Methods. We conduct survey-based experiments in the ICML 2021 and EC 2021 conferences. 

  • (Q1) We conduct an anonymized survey, where we ask each reviewer whether they deliberately searched online for any of their assigned papers.
  • (Q2) We consider the papers submitted to ICML or EC which were also available online before review. We survey relevant reviewers to assess the visibility of these papers: we ask them whether they have seen these papers online outside of the reviewing context. Finally, we compute a correlation between papers’ visibility and associated authors’ affiliations’ ranking.

Key findings. We report two main insights:

  • (Q1) More than a third of the respondents self-report searching online for their assigned paper in both ICML and EC.
  • (Q2) We find a weak positive correlation: preprints from better-ranked affiliations enjoy a higher visibility. In ICML, the correlation coefficient is 0.06 and is statistically significant; in EC, the correlation coefficient is 0.05 and is not statistically significant. In particular, papers associated with the top-10-ranked affiliations had a visibility of about 11% in ICML and 22% in EC, whereas the remaining papers had a visibility of 7% and 18% respectively.

Implications. Conference organizers looking to design blinding policies and authors looking to post preprints online can use our findings to gauge the tradeoffs involved.

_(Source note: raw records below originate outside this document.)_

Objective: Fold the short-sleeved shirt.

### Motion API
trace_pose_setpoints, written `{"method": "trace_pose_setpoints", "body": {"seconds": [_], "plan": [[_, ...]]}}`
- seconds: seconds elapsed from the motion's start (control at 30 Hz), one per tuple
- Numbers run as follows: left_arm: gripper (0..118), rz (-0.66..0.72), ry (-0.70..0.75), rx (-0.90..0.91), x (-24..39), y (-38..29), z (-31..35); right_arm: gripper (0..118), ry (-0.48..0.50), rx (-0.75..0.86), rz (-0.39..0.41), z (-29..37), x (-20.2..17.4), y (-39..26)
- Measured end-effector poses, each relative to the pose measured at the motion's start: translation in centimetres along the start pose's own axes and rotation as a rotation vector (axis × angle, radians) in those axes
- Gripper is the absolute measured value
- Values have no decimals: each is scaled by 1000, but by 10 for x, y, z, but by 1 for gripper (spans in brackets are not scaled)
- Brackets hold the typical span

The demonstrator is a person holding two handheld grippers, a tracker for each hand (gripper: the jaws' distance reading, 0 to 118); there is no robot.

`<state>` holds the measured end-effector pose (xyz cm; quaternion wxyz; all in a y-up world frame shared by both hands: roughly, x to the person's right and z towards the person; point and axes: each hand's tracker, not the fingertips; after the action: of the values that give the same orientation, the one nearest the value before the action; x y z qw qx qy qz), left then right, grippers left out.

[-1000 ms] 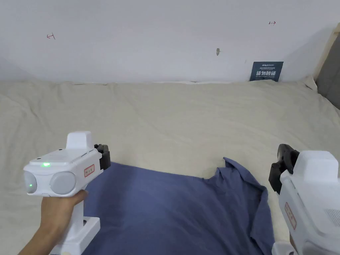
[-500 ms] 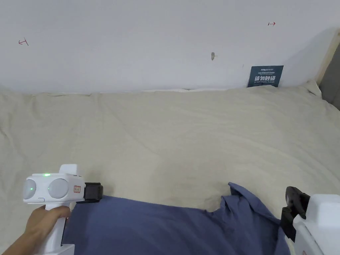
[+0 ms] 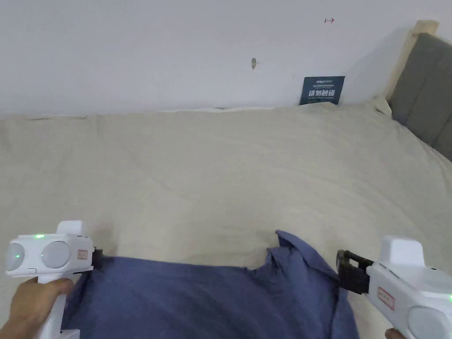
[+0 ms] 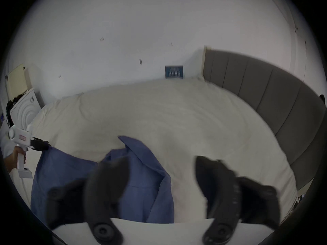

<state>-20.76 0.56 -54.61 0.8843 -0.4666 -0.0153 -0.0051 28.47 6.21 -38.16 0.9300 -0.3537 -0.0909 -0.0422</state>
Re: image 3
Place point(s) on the person's right hand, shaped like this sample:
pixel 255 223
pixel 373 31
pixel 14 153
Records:
pixel 395 334

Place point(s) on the dark blue printed sign card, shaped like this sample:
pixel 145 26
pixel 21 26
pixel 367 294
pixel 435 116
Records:
pixel 322 91

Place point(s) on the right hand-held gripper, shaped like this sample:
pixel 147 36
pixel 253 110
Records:
pixel 406 282

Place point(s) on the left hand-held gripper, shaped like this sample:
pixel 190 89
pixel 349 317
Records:
pixel 53 254

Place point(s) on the grey padded headboard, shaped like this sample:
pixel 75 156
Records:
pixel 423 91

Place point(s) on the dark blue shirt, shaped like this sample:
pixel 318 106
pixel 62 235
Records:
pixel 197 300

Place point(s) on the bed with beige sheet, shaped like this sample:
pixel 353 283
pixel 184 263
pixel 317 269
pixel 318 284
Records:
pixel 219 169

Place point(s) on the person's left hand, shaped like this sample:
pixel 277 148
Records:
pixel 33 300

Details. https://arxiv.org/pdf/2203.17259.pdf

Citation Bias

Motivation.  Many anecdotes suggest that including citations to the works of potential reviewers is a good (albeit unethical) way to increase the acceptance chances of a manuscript. 

Research question. Does the citation of a reviewer’s work in a submission cause the reviewer to be positively biased towards the submission, that is, cause a shift in reviewer’s evaluation that goes beyond the genuine change in the submission’s scientific merit?

Methods. We pair cited and uncited reviewers for each submitted paper and then carefully analyze the differences in their scores. Our analysis accounts for the many confounding factors that may exist. By pairing reviewers, we alleviate the confounding factor of “paper quality” as both cited and uncited reviewers review the same paper. We also control for confounders related to reviewer identities by accommodating various associated aspects such as the reviewers’ expertise and preferences in reviewing papers. Finally, we analyze reviews of uncited reviewers to exclude cases in which a reviewer genuinely decreases their evaluation of a paper because it fails to cite their own relevant past work. 

Key findings. Our findings suggest that citation bias exists, and papers enjoy higher scores from a cited reviewer. Due to this bias, the expected increase in a cited reviewer’s score is 0.16 (on a 6 point scale) in ICML and 0.23 (on a 5 point scale) in EC. For reference, a one-point increase of a score by a single reviewer improves the position of a submission by 11% on average.

Implications. We detect and quantify the strength of citation bias in peer review, informing stakeholders of the presence of the bias. Our work also raises an important open problem of mitigating citation bias.

Details. https://arxiv.org/pdf/2203.17239.pdf

Acknowledgements

The post is based on joint works with Ivan Stelmakh, Ryan Liu,  Xinwei Shen, Marina Meila, Shuchi Chawla, Federico Echenique, and Nihar B. Shah.